Stabilise the kwacha by economic diversification


Dear Editor,

The increase in the price of fuel as announced by Energy Regulation Board (ERB) will impact negatively on the economic status of Zambia in the short term.

ERB officially announced the upward adjustment or rather and increase in the pump price of fuel.

This increase saw petrol now costing K13.70 per litre from K9.873 and  diesel is now costing K11.40 per litre from K8.59.

Marginally, the price of petrol and diesel have increased by K3.83  and K2.81 respectively.

ERB attributed the increase in fuel price to the volatility of the kwacha against the United States (U.S.) dollar.

It is evident that the kwacha, our legal currency has been volatile against the U.S. dollar, trading in the range of K9.98 and K10.01 in recent past.

Fuel is the heartbeat of most if not all economic activities especially in the transport sector.

This is because goods and services have to be transported from one place to another so that consumers can have access to them.
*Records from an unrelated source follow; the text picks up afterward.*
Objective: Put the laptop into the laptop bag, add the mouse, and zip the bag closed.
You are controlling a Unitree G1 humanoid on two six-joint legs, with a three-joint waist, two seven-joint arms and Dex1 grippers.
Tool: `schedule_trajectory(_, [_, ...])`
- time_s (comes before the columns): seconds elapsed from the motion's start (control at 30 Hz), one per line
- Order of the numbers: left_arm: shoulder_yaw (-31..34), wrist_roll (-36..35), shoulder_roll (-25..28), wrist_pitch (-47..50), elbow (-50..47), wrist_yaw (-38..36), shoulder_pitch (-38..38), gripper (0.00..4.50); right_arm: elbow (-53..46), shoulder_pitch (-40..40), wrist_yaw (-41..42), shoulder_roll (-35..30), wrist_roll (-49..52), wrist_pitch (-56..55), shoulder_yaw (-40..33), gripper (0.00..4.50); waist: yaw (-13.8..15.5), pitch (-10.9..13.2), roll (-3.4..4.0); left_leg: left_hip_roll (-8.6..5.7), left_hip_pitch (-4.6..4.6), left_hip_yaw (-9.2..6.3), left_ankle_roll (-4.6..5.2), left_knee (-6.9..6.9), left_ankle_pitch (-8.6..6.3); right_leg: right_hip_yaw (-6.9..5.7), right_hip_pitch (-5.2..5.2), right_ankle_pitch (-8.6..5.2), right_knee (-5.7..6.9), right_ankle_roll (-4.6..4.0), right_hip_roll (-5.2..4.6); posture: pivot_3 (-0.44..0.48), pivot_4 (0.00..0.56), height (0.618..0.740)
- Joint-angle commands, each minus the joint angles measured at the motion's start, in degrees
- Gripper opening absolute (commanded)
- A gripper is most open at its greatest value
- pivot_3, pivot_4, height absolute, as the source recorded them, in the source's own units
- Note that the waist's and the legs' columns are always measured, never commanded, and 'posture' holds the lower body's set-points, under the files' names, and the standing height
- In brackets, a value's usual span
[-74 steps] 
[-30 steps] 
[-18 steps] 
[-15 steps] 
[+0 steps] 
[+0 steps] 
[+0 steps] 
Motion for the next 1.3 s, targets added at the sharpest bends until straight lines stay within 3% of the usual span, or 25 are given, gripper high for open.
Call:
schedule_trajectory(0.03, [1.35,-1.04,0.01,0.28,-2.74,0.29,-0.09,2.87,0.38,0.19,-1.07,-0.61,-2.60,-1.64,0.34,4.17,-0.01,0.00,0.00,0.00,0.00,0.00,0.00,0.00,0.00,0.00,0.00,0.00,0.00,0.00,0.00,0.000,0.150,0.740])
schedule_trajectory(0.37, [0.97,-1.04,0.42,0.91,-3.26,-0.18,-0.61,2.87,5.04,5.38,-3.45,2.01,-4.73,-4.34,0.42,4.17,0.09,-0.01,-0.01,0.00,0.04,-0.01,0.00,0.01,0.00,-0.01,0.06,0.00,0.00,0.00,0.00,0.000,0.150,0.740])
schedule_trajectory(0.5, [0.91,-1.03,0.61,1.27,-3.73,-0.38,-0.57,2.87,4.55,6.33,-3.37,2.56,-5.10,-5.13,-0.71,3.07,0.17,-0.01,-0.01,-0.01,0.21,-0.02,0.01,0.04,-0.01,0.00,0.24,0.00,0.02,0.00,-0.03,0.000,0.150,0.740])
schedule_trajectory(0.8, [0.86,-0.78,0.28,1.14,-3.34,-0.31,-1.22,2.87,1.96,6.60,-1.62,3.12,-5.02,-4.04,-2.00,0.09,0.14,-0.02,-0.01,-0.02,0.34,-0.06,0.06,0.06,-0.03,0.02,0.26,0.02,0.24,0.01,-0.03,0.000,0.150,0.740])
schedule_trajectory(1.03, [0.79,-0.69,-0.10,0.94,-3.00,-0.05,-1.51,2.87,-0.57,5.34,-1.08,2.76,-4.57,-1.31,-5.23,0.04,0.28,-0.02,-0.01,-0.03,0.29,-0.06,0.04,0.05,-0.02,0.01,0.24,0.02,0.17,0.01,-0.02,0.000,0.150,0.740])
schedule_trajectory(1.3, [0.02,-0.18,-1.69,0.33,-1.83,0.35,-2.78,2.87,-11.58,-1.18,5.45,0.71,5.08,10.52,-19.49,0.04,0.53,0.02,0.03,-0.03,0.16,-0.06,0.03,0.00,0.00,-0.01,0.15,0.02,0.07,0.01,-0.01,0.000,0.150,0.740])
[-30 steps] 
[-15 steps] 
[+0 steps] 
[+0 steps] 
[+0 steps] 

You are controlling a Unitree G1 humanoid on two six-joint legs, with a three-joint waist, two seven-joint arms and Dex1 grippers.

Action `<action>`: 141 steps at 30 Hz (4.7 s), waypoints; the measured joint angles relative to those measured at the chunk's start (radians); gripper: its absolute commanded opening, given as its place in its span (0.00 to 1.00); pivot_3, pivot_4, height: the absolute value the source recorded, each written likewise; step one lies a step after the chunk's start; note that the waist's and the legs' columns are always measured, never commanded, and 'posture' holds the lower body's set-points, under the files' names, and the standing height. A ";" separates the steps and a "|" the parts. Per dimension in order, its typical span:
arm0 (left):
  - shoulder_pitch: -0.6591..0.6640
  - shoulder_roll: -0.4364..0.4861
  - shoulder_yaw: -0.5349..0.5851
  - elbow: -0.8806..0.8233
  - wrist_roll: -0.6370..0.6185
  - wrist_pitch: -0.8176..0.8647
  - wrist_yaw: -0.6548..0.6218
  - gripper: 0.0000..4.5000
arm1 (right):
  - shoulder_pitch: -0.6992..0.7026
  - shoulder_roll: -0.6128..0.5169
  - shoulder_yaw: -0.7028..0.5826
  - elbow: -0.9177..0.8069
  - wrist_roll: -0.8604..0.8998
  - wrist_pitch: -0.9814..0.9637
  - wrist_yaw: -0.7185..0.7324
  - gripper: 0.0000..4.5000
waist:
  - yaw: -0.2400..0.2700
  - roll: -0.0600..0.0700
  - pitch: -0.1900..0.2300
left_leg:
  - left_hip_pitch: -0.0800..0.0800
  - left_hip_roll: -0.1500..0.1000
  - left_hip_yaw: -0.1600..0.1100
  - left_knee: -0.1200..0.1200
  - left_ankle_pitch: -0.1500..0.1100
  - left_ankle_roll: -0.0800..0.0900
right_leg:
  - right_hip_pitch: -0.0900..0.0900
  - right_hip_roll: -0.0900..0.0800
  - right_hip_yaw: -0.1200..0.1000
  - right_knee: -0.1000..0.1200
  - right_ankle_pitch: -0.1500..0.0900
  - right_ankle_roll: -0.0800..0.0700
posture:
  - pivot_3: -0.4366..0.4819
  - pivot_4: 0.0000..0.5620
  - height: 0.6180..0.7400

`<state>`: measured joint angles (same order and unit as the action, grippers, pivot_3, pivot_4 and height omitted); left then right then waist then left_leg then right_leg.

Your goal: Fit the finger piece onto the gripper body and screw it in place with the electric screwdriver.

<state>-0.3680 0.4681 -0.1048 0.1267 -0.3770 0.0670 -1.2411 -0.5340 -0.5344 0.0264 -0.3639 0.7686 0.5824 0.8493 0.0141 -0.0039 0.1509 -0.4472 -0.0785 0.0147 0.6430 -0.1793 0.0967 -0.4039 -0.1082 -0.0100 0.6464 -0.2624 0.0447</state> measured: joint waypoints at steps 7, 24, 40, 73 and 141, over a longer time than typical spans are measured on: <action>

Whenever there is an increase in pump price of fuel, traders are quick to hike the price of essential commodities.

This has been the trend in our country. High cost of living will be the order of the day as consumers will pay exorbitant price on goods and services.

With the increment in the price of fuel and looming electricity tariff hike, the people should brace for hard economic times.

To mitigate the impact, there is need to stabilise the exchange rate between the kwacha and the U.S. dollar for instance.

However, this is attainable through diversification of the economy to sectors like agriculture and tourism rather than the sole dependence on copper, our major foreign exchange earner as the case is at the moment.

Agriculture and tourism if properly harnessed can improve our national economy and absorb external shocks such as low price of copper at the London Metal Exchange (LME) among other factors.

All things being equal, the impact of increase in the pump price of fuel will be felt by the majority Zambians with low disposable incomes or take home pay as it were.

Over and above, there is need for Government to do something about this scenario, by exploring ways of stabilising our currency.

Diversification of the economy is one of them as alluded earlier. Realistically speaking, there is no problem which is insurmountable and Zambia can one day come out of economic quagmire.